質問者:ライフサイエンス事業について、オーランのパイロットプラントを完工したとのことですが、目指している大型商業生産の早期実現とは、いつ頃を想定していますか?
高木:現在、オーランチオキトリウムを使用した製品はBtoC市場において展開しており、味噌汁や複数のサプリメントがすでに市場に出ています。ただし実際のところ、これは我々にとって初のBtoCの試みであるため、急速に大きく成長するとは考えていません。
むしろ今後は、パイロットプラントを活用して培養効率を向上させる検討を進め、その先にある量産化を目指しており、BtoBの分野を本命と考えています。その時期について現時点では明確にお伝えできる段階ではありませんが、次期中期経営計画の中で早急にめどをつけたいと考えています。
質疑応答:松葉抽出物の臨床試験および医薬用途について

質問者:松葉抽出物についてですが、論文を拝見したところ、イン・ビトロおよびイン・ビボ試験といった非臨床試験が概ね終了しているように思われます。フェーズ2でPoCの確立という段階に進むと思いますが、いつ頃臨床の段階に進むのでしょうか?
冨宅:医薬用途で最終的に展開できたらというのはもちろんですが、まずは体に良さそうな成分を医薬以外のかたちで提供し、みなさまに認知していただくことを目指したいと考えています。

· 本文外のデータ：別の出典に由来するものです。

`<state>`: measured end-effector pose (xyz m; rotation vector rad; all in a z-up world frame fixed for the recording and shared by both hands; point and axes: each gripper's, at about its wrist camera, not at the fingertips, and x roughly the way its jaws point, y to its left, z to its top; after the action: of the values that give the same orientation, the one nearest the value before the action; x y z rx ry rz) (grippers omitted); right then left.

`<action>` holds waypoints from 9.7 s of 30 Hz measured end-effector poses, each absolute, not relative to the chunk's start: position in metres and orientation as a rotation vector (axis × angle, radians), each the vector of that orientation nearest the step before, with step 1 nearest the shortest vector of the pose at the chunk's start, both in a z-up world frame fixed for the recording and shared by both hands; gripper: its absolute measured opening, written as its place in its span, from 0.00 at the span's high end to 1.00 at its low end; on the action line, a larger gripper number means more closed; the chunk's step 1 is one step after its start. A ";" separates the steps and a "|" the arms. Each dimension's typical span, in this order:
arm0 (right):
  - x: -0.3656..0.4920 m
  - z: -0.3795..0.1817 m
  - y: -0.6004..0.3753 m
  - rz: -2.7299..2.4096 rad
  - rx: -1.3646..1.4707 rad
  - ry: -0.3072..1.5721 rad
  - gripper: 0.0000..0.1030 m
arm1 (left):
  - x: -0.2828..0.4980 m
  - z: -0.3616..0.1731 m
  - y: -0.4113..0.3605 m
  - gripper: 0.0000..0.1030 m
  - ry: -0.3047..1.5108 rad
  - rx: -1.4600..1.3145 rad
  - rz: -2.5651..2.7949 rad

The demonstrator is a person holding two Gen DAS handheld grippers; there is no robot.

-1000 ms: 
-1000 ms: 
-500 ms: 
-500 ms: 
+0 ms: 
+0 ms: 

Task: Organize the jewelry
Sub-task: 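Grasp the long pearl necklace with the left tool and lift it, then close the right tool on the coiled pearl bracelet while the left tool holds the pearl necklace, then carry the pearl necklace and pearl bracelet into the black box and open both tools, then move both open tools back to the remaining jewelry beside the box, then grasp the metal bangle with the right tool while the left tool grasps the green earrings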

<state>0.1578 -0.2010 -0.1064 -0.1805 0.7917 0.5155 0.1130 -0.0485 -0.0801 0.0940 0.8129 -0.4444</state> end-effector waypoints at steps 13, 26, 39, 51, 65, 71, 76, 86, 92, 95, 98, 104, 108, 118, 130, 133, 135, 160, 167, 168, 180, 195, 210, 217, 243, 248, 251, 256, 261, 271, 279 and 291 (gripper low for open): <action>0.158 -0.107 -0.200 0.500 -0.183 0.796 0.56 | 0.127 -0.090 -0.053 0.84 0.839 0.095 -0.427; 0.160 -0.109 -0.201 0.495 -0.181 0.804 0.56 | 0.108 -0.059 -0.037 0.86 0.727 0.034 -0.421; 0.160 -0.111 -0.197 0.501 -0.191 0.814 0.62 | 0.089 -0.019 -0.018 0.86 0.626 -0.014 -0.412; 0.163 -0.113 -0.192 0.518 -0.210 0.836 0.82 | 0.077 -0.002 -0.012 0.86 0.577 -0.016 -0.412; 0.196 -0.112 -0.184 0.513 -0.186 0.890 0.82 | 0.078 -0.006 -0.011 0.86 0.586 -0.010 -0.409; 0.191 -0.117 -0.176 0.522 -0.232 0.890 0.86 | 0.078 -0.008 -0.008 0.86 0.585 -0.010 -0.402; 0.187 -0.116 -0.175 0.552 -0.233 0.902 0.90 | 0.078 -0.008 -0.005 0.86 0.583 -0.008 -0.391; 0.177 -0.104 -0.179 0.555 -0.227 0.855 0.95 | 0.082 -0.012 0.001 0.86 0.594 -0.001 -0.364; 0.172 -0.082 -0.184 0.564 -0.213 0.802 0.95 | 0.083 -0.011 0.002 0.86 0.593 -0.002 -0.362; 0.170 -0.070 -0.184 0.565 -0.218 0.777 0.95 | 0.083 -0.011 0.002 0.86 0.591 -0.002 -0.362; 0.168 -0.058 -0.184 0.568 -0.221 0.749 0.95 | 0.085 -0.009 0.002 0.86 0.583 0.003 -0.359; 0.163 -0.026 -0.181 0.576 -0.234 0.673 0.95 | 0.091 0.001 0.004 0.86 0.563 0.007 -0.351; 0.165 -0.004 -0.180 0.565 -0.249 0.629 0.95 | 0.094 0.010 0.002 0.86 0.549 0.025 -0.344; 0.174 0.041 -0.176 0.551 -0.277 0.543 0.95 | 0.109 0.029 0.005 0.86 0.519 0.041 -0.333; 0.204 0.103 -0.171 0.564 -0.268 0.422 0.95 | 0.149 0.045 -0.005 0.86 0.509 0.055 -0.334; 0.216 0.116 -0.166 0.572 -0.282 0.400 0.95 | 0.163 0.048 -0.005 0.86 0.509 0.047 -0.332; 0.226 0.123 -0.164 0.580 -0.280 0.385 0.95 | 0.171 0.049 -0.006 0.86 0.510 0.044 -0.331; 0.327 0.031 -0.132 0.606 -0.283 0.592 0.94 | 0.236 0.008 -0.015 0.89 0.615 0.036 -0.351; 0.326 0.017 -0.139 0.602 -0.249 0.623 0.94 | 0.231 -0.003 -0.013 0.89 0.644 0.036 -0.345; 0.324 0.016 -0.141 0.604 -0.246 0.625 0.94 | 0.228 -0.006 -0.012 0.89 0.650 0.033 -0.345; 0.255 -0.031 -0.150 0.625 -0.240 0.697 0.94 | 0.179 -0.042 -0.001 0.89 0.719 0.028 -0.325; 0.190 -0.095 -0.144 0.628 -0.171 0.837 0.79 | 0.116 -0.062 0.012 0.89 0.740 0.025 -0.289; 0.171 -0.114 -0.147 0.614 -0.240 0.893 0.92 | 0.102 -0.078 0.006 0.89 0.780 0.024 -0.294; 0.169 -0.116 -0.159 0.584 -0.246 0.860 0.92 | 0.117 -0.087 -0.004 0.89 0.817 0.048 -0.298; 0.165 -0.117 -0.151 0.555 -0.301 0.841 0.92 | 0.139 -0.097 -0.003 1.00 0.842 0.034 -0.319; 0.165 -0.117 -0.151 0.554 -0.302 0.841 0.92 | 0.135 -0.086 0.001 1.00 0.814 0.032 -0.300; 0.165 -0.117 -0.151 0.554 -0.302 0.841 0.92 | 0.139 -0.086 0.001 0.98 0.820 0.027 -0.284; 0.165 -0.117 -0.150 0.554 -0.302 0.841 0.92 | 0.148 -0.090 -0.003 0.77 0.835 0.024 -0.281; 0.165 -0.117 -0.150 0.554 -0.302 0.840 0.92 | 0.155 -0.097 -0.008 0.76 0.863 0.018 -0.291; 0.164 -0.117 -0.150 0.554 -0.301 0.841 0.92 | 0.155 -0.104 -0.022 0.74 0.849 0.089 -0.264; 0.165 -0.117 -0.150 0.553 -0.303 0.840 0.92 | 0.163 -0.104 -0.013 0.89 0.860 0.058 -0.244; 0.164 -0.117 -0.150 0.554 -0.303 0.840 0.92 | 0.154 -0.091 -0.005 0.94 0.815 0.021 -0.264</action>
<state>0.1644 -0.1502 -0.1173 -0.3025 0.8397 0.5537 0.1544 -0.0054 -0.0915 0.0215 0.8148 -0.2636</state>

来年の中期経営計画の発表のタイミングには、新しい動きとしてお示しできるかもしれません。そのための積み上げを進めていきたいと考えています。
質問者:では、特にうつ病の薬を開発しているわけではないということですか?
冨宅:抗うつ成分として同等のものが確認されていることは把握していますが、うつ病の医薬品としてすぐに利用するかたちでの展開は、現段階では考えていません。

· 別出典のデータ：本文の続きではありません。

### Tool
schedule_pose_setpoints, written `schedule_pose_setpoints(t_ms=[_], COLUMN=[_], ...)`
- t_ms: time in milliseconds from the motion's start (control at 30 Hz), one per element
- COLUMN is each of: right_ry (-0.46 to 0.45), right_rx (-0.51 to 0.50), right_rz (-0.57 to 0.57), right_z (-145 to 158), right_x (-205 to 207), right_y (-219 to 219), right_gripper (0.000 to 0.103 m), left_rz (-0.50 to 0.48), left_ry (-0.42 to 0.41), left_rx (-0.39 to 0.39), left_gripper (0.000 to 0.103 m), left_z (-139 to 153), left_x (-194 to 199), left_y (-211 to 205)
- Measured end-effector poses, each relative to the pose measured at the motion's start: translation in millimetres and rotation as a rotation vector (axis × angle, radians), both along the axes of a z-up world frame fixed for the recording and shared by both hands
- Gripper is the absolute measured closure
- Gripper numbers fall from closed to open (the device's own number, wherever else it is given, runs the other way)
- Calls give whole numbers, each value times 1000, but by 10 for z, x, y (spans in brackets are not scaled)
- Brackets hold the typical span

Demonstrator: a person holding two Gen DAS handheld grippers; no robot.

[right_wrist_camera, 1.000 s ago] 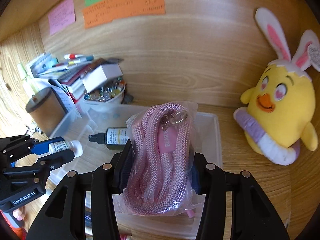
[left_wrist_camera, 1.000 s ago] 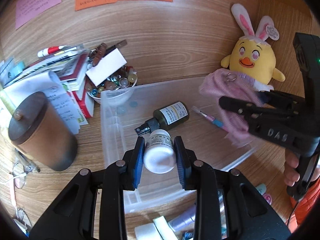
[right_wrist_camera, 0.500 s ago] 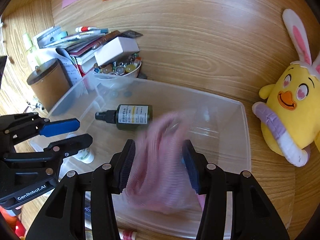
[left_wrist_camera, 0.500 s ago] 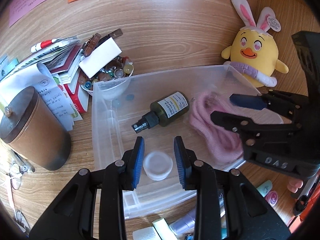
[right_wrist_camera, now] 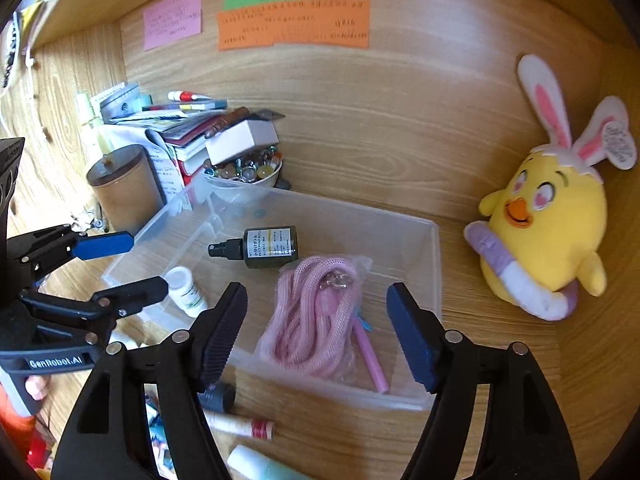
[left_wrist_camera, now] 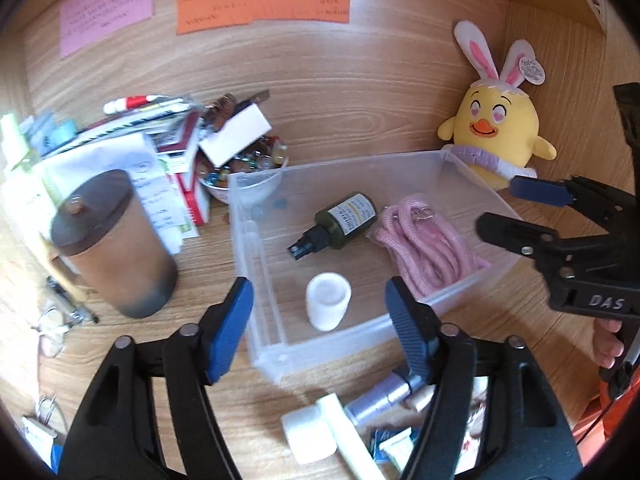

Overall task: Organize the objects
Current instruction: 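Place pill bottle and pink rope bag into the clear box, release both, then grasp white tape roll with left gripper while right grasps pink compact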

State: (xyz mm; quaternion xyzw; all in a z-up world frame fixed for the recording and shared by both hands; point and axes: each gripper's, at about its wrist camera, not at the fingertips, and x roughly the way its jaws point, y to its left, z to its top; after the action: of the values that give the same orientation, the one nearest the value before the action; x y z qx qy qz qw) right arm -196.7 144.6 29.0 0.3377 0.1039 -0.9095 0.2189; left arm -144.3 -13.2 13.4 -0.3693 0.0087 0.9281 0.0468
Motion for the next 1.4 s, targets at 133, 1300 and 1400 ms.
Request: schedule_pose_setpoints(t_ms=[133, 1300, 1400], right_ry=[46, -200, -205], right_rx=[-4, -97, -91], right_rz=[-5, -113, -101], right_z=[85, -853, -878], right_x=[228, 1037, 1046], right_y=[91, 635, 596], right_gripper=[24, 30, 47], left_rz=[8, 34, 38], left_ry=[29, -145, -141], left_rx=[-19, 80, 76], left_gripper=[22, 69, 79], left_z=[63, -605, -611], left_x=[170, 586, 572], left_y=[-45, -209, -186])
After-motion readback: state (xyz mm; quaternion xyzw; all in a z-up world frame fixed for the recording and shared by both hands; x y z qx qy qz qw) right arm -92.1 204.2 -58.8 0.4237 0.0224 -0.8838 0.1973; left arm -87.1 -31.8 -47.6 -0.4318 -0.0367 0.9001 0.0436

質疑応答:次期中期経営計画の売上・利益目標および牽引事業について

質問者:お話しいただける範囲でけっこうですが、次回の中期経営計画で目標とする売上高や利益についてのイメージと、それを牽引する事業の分野のイメージを教えてください。
高木:次期中期経営計画における売上高と利益の目指すべき水準についてですが、現在、各分科会から提示された数値を精査しており、まだ具体的な目標は決定していません。ただし、売上よりも利益を重視したいと考えています。
当社の過去最高の営業利益は、2016年度および2017年度の約50億円です。これが現時点における最高の利益水準となっています。次期中期経営計画では、5年間を想定していますが、その期間内に過去最高の利益水準を超え、さらにその上を目指すことを目標に掲げたいと考えています。
また、どの事業が牽引していくのかについてですが、現在の4つの事業には、それぞれ新陳代謝が必要だとも考えています。機能性コーティング事業では、光硬化型樹脂と熱硬化型樹脂が牽引役として期待されます。製紙・環境事業においては、海外の紙力増強剤事業を牽引していくことが重要です。
また、粘接着・バイオマス事業では、超淡色ロジンの「パインクリスタル」の海外展開が牽引役になると見込んでいます。また、千葉アルコン製造が現在稼働率の向上に全力で取り組んでいるところです。これを確実に稼働させ、千葉アルコン製造単体として利益を水面上に引き上げることを目指します。
ファイン・エレクトロニクス事業については、ファインケミカル製品や精密用研磨剤に加え、電池用材料や低誘電樹脂といった、今後大きく成長する可能性を秘めた製品が複数あります。それらを的確に取捨選択し、成長可能なものは積極的に伸ばしていきます。
経営資源が分散しないように選択と集中を行いながら各事業の成長を図ります。その上で、ライフサイエンス事業を次期中期経営計画の期間中に利益を生み出せる段階まで引き上げられるかどうかは現時点では不明ですが、次の柱の1つとして成長させられるよう取り組むことが、次期中期経営計画の主なポイントになると考えています。